**The problem:** Verbatim output of the lines below is required, with the images omitted.

**Raw data:**
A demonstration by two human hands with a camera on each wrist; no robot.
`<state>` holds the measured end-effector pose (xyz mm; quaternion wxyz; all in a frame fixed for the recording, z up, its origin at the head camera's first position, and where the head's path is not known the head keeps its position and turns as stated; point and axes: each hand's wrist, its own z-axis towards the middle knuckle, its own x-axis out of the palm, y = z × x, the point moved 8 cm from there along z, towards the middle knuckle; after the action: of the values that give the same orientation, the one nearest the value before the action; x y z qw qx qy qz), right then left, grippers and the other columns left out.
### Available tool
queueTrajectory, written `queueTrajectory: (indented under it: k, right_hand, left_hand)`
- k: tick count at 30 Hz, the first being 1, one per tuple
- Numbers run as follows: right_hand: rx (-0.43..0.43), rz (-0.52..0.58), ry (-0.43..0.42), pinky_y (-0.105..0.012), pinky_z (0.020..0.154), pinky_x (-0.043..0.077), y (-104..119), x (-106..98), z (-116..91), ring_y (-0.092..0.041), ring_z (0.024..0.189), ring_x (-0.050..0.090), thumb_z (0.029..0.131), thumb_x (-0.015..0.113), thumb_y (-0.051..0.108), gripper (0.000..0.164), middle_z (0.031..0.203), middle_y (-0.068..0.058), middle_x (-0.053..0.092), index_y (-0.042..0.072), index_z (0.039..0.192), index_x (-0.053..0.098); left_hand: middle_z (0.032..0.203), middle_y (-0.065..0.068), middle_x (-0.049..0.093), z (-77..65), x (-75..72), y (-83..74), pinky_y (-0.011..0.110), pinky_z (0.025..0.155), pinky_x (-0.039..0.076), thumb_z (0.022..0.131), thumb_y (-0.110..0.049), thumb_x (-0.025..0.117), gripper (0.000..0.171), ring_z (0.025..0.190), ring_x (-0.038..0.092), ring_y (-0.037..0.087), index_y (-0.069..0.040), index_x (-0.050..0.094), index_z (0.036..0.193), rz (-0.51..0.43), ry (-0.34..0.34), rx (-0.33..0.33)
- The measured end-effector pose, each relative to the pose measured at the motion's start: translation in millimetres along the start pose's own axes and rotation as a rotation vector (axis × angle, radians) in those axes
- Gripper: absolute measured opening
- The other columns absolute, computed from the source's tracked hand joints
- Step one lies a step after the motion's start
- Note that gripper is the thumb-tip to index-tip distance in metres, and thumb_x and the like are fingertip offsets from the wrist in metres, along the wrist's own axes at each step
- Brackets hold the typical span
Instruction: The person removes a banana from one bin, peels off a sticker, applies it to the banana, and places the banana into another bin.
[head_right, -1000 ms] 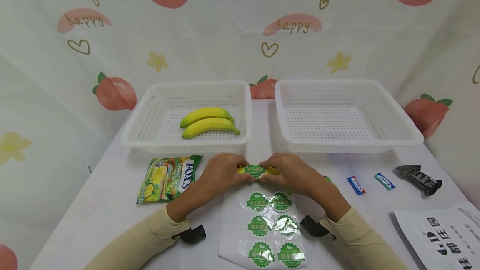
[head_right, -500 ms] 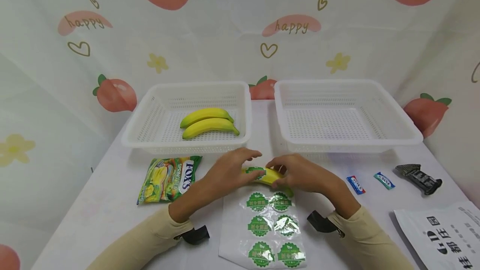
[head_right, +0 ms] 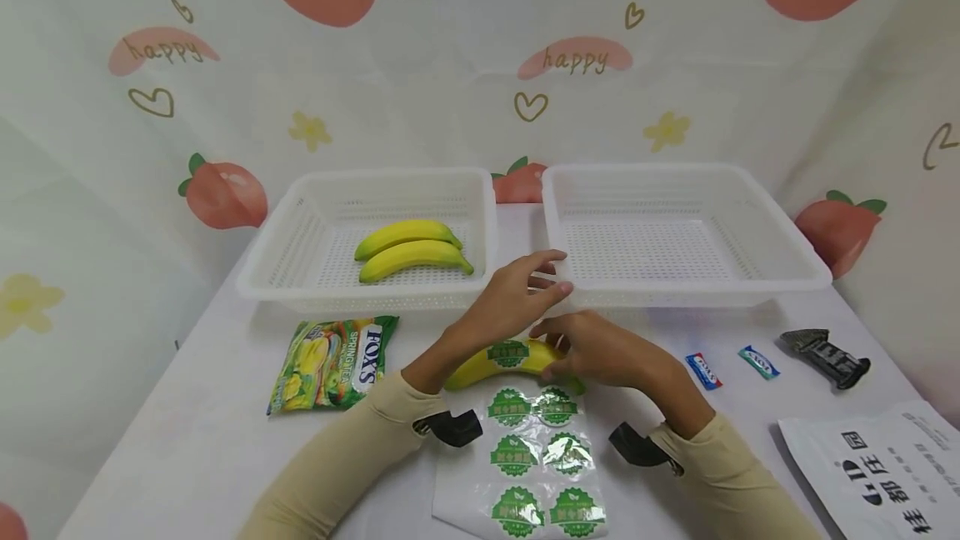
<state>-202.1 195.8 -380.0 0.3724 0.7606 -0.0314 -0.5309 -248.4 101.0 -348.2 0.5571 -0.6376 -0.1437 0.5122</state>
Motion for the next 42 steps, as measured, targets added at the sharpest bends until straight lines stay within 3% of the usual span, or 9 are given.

**Answer area:**
A demonstration by two human hands with a camera on each wrist; no robot.
`<state>` holds the measured end-effector pose (xyz mm; quaternion wxyz; all in a frame fixed for the recording, z up, its origin at the head camera's first position, and where the head's path is not known the head keeps its position and turns as stated; point and axes: each hand's wrist, its own z-axis towards the middle knuckle, its own x-axis out of the palm, y = z × x, the point moved 8 cm from there along z, towards the middle knuckle; after the action: of the values that give the same orientation, the one nearest the value before the action; x y z qw qx qy qz), right then left, grippers and the other columns left out.
### Available tool
queueTrajectory, written `queueTrajectory: (indented under it: k, right_hand, left_hand)`
- k: tick count at 30 Hz, the first being 1, one per tuple
- Numbers run as follows: right_hand: rx (-0.43..0.43), rz (-0.52..0.58), ry (-0.43..0.42), pinky_y (-0.105..0.012), pinky_z (0.020..0.154), pinky_x (-0.043..0.077), y (-104..119), x (-106..98), z (-116..91), ring_y (-0.092..0.041), ring_z (0.024..0.189), ring_x (-0.050..0.090), thumb_z (0.029..0.131), thumb_x (-0.015..0.113), thumb_y (-0.051..0.108), gripper (0.000..0.164), middle_z (0.031..0.203), middle_y (-0.068..0.058), middle_x (-0.053..0.092), index_y (-0.042..0.072), index_z (0.039..0.192), index_x (-0.053..0.098); left_hand: middle_z (0.032..0.203), middle_y (-0.065..0.068), middle_x (-0.049..0.093), z (-77..65), x (-75..72), y (-83..74), pinky_y (-0.011..0.110), pinky_z (0.025..0.155), pinky_x (-0.039..0.076), thumb_z (0.022..0.131), thumb_y (-0.110..0.049), thumb_x (-0.025..0.117), gripper (0.000..0.171), ring_z (0.025..0.190), ring_x (-0.038..0.092), ring_y (-0.037..0.087), index_y (-0.069..0.040), index_x (-0.050..0.094), index_z (0.036..0.193), rz (-0.51..0.43), ry (-0.34..0.34), rx (-0.33..0.33)
- The measured end-effector pose, each relative to the pose measured at the motion's start: translation in millimetres along the start pose's own axes and rotation as a rotation vector (axis × angle, radians) in those axes
- Gripper: absolute measured opening
- The other columns absolute, computed from the source's tracked hand joints
- Step one lies a step after the motion's start
- Note that gripper is the thumb-tip to index-tip distance in metres, and thumb_x and the like are fingertip offsets from the wrist in metres, along the wrist's own axes at each step
- Brackets hold the typical span
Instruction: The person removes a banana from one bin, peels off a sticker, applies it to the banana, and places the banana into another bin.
[head_right, -1000 ms] 
[head_right, -500 ms] 
[head_right, +0 ms] 
<state>-202.1 195.8 -380.0 0.3724 0.7606 -0.0314 -0.5309 -248.4 101.0 -348.2 0.5571 -0.6376 -0.1437 0.5122</state>
Motion for the next 42 steps, as measured, targets added at the sharpest bends until straight lines stay within 3% of the usual span, or 9 are given.

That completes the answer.